A Guide to Coronavirus

What is coronavirus?

A coronavirus is a common type of virus which can cause illnesses to develop in the airways and lungs (which are medically referred to as the respiratory tract). 

There are many different types of coronaviruses, and they have actually been around for quite some time. They were first identified in humans in the 1960s and have been infecting people ever since. These older strains of coronavirus can range from causing mild infections such as the common cold, to causing more severe respiratory infections in the lungs and airways (1).

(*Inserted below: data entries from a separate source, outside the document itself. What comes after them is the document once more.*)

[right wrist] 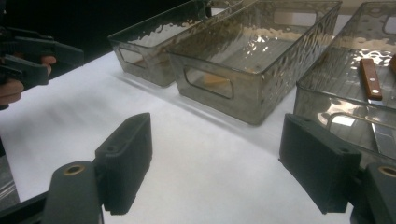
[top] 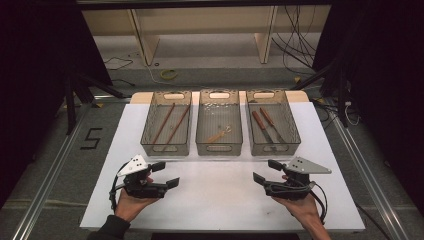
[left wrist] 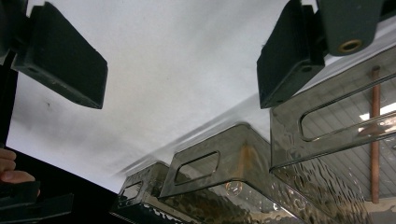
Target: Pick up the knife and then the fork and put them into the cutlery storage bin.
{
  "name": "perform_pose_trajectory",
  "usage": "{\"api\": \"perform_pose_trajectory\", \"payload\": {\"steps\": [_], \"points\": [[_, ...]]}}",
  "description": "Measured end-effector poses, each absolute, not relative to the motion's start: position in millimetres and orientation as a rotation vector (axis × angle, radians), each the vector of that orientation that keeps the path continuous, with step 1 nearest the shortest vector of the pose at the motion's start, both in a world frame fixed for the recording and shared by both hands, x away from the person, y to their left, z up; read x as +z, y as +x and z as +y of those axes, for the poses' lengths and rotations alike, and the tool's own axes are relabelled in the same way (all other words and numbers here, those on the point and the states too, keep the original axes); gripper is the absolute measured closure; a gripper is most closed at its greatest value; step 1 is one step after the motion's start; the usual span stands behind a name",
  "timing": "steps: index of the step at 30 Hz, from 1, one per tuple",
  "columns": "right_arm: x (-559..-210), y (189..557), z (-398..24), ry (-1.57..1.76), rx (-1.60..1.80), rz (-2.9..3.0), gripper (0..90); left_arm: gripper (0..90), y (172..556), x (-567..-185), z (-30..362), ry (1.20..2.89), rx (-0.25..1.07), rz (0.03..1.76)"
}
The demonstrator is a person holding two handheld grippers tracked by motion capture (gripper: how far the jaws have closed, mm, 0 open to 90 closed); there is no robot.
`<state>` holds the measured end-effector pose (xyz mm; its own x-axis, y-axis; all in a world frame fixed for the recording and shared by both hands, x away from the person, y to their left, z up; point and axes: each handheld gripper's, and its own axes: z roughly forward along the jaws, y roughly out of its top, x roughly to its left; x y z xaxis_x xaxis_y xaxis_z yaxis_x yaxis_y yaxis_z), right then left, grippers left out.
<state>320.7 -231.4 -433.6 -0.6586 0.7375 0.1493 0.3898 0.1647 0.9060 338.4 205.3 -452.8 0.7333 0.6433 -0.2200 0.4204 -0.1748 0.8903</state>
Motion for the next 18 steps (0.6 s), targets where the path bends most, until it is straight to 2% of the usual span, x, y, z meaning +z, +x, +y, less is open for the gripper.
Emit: {"api": "perform_pose_trajectory", "payload": {"steps": [18], "points": [[-440.0, 312.7, -235.7, 1.092, 1.497, 2.109, 26.5, 15.8, 338.3, -452.9, 204.6, 1.815, 0.245, 0.828]]}}
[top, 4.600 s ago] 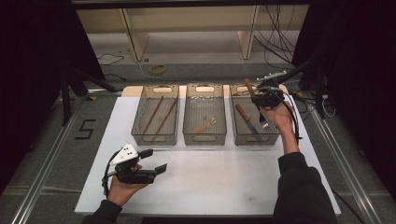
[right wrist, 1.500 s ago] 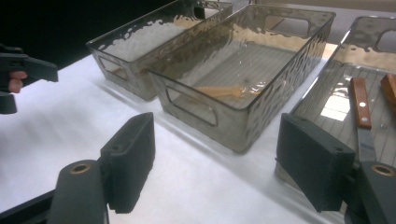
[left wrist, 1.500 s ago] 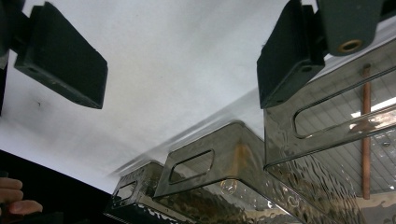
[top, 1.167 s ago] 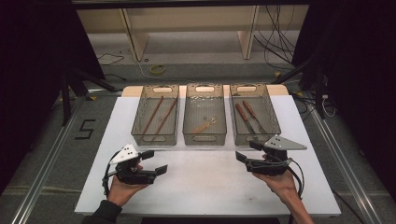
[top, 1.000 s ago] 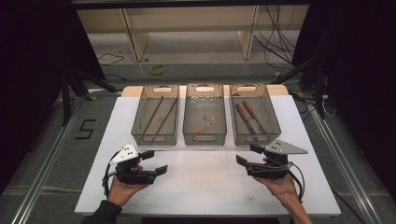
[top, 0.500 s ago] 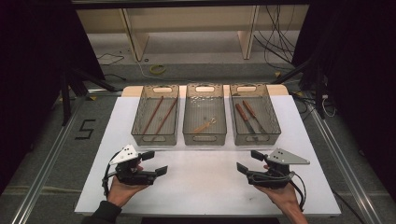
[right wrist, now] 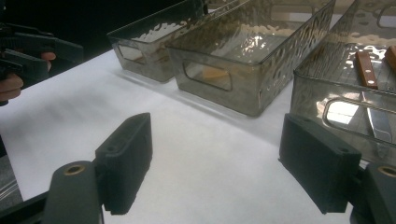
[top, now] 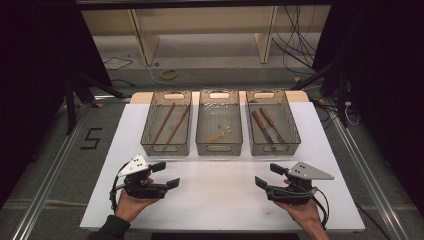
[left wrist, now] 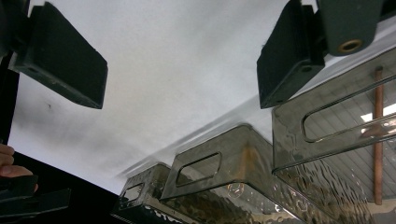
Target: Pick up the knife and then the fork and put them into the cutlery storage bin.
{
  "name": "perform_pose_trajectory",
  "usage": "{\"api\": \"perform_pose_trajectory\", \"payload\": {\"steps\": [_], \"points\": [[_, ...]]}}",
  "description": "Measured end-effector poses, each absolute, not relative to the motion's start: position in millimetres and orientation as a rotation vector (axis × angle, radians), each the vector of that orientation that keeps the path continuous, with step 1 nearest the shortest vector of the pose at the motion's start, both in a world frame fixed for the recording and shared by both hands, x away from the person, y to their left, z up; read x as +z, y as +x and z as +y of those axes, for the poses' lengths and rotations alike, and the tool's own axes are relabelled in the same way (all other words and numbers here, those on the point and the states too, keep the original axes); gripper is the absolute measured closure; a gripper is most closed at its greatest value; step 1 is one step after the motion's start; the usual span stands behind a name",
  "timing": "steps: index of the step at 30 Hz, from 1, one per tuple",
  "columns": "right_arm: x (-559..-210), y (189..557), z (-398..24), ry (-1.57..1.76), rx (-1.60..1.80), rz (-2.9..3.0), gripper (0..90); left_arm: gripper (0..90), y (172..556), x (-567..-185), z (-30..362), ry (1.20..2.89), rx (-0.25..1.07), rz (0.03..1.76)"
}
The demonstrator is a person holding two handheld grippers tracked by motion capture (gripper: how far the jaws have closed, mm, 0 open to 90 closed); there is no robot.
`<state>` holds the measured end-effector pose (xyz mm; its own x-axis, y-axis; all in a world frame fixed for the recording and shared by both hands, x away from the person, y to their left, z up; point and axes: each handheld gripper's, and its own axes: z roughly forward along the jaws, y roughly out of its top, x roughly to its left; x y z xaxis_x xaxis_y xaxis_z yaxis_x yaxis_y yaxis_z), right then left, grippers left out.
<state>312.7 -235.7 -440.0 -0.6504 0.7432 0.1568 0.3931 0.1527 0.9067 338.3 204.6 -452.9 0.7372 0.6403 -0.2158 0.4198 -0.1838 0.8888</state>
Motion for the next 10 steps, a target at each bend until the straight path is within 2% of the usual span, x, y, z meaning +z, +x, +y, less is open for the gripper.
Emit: {"api": "perform_pose_trajectory", "payload": {"steps": [10], "points": [[-440.4, 313.0, -236.2, 1.093, 1.494, 2.107, 26.5, 15.8, 338.3, -452.8, 204.6, 1.815, 0.245, 0.829]]}}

In December 2019, the first cases of a new type of coronavirus were first reported in Wuhan, China (2). This new coronavirus was called a “novel coronavirus” as it had never been identified in humans before, and this is the coronavirus that is now commonly spoken about in the media. 

The World Health Organisation (WHO) have recently announced the official name for this new coronavirus, which is now called coronavirus disease 2019, abbreviated as COVID-19 (3). This new name issued by WHO helps to distinguish this new coronavirus from the many other coronaviruses that circulate amongst humans.

What are the symptoms of coronavirus?

The common symptoms caused by this new coronavirus are very similar to any other sort of viral chest infection and include the following (1):

  • Fever
  • Shortness of breath
  • Cough
  • Breathing difficulties
  • Feeling generally unwell

In some cases however, more severe symptoms can develop such as (1&4):

A sick woman sitting in bed holding a cup of coffee

Photo by Sharon McCutcheon on Unsplash

  • Pneumonia (swelling and inflammation of the tissue in the lungs)
  • Severe acute respiratory syndrome (SARS)
  • Kidney failure
  • Death

These symptoms can of course vary hugely from person to person. For some people, the symptoms may be very severe (with some cases even leading to death), whilst in other people, these symptoms may be much milder and the infected person may not even realise that they have the coronavirus infection.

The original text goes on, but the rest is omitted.